Posted to issues@spark.apache.org by "Fi (JIRA)" <ji...@apache.org> on 2015/06/04 07:51:42 UTC
[jira] [Commented] (SPARK-7819) Isolated Hive Client Loader appears to cause Native Library libMapRClient.4.0.2-mapr.so already loaded in another classloader error

    [ https://issues.apache.org/jira/browse/SPARK-7819?page=com.atlassian.jira.plugin.system.issuetabpanels:comment-tabpanel&focusedCommentId=14572205#comment-14572205 ] 

Fi commented on SPARK-7819:
---------------------------

Hello, sorry for not responding sooner, been quite hectic at work.

We have a smoke test that I run whenever I'm testing a new Spark custom build.

Basically it's a python script that test various parts of the Spark API.
During the course of the execution, several Spark Contexts are created, as is HiveContext and SQLContext wrappers.
The test is rather light, but it does a decent job of giving me a heads up when an API changes underneath me so I can give our developers fair warning. :)
It does things like reading/writing parquet files, reading/writing files to MARPFS, word count jobs, hive queries, DataFrame API calls, etc.
It also serves as a light benchmark suite, so that I can keep an eye on performance that may have been introduced by the spark distribution, or by regular operational shenanigans on our Mesos cluster.

The test takes a simple 4-node dev/integration cluster about 200 seconds to run, moving around 100 GB of data from a non-local MAPRFS cluster via raw textFile and HiveContext/SQLContext queries.

Anyway, per my last comment, we ran out of PermGen in this script.

I created an even newer Spark 1.4 build, git 84da653192a2d9edb82d0dbe50f577c4dc6a0c78 and deployed it to our test cluster.
I then updated the spark-defaults.conf per your suggestions, as well as increasing the JVM PermGen settings:

    spark.sql.hive.metastore.sharedPrefixes com.mysql.jdbc,org.postgresql,com.microsoft.sqlserver,oracle.jdbc,com.mapr.fs.shim.LibraryLoader,com.mapr.security.JNISecurity,com.mapr.fs.jni

    spark.driver.extraJavaOptions -XX:+CMSClassUnloadingEnabled -XX:+CMSPermGenSweepingEnabled -XX:MaxPermSize=512M

I'm not sure if CMSClassUnloadingEnabled and CMSPermGenSweepingEnabled is needed.

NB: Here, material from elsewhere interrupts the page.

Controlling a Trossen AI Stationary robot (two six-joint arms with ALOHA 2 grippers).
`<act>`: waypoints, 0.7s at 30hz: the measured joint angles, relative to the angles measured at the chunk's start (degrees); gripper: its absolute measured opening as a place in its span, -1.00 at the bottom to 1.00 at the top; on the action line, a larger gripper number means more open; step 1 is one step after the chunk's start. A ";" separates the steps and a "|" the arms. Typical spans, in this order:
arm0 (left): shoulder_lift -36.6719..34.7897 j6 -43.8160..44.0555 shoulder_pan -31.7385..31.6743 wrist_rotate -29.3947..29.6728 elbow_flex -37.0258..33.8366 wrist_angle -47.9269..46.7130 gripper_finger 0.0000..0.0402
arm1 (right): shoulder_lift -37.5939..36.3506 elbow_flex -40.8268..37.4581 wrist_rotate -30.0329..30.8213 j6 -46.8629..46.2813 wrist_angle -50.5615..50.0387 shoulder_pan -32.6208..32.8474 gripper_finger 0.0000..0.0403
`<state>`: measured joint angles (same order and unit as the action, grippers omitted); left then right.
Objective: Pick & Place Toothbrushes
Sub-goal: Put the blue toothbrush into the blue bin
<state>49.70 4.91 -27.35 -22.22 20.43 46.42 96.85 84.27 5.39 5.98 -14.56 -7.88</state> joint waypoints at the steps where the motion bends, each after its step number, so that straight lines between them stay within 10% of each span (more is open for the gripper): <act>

I came across these settings on StackOverflow, and it sounded like it wouldn't hurt, considering what the Isolated Hive Client Loader might be trying to do.

Incidentally, I typically run this smoke test script as an Ipython Notebook, this lets me also do smoke tests on non-spark related apis (such as using matplotlib).

With the above settings, I was able to get through the smoke test without errors.
Just for kicks, I ran it a second time (WITHIN the same running kernel), hoping (or not) to see a OOM.
It worked! So a third time, and it still worked.
I kicked it off a fourth time (still within the same ipython kernel) and was about to declare this a success, when the script failed with an InvalidClassCastException (attached).

Very strange! Not sure what could cause it.

Anyway, I tried a fifth time (still within the same kernel), and it passed just fine.

Considering the smoke tests worked fine 4 out of 5 times, I'm satisfied enough, and will chalk this up as some flakiness in the JVM and all the funky class loading. Also, did I mention that this ipython Notebook is also running in a docker container on a XEN Hypervisor VM ? Maybe that had something to do with it. :) 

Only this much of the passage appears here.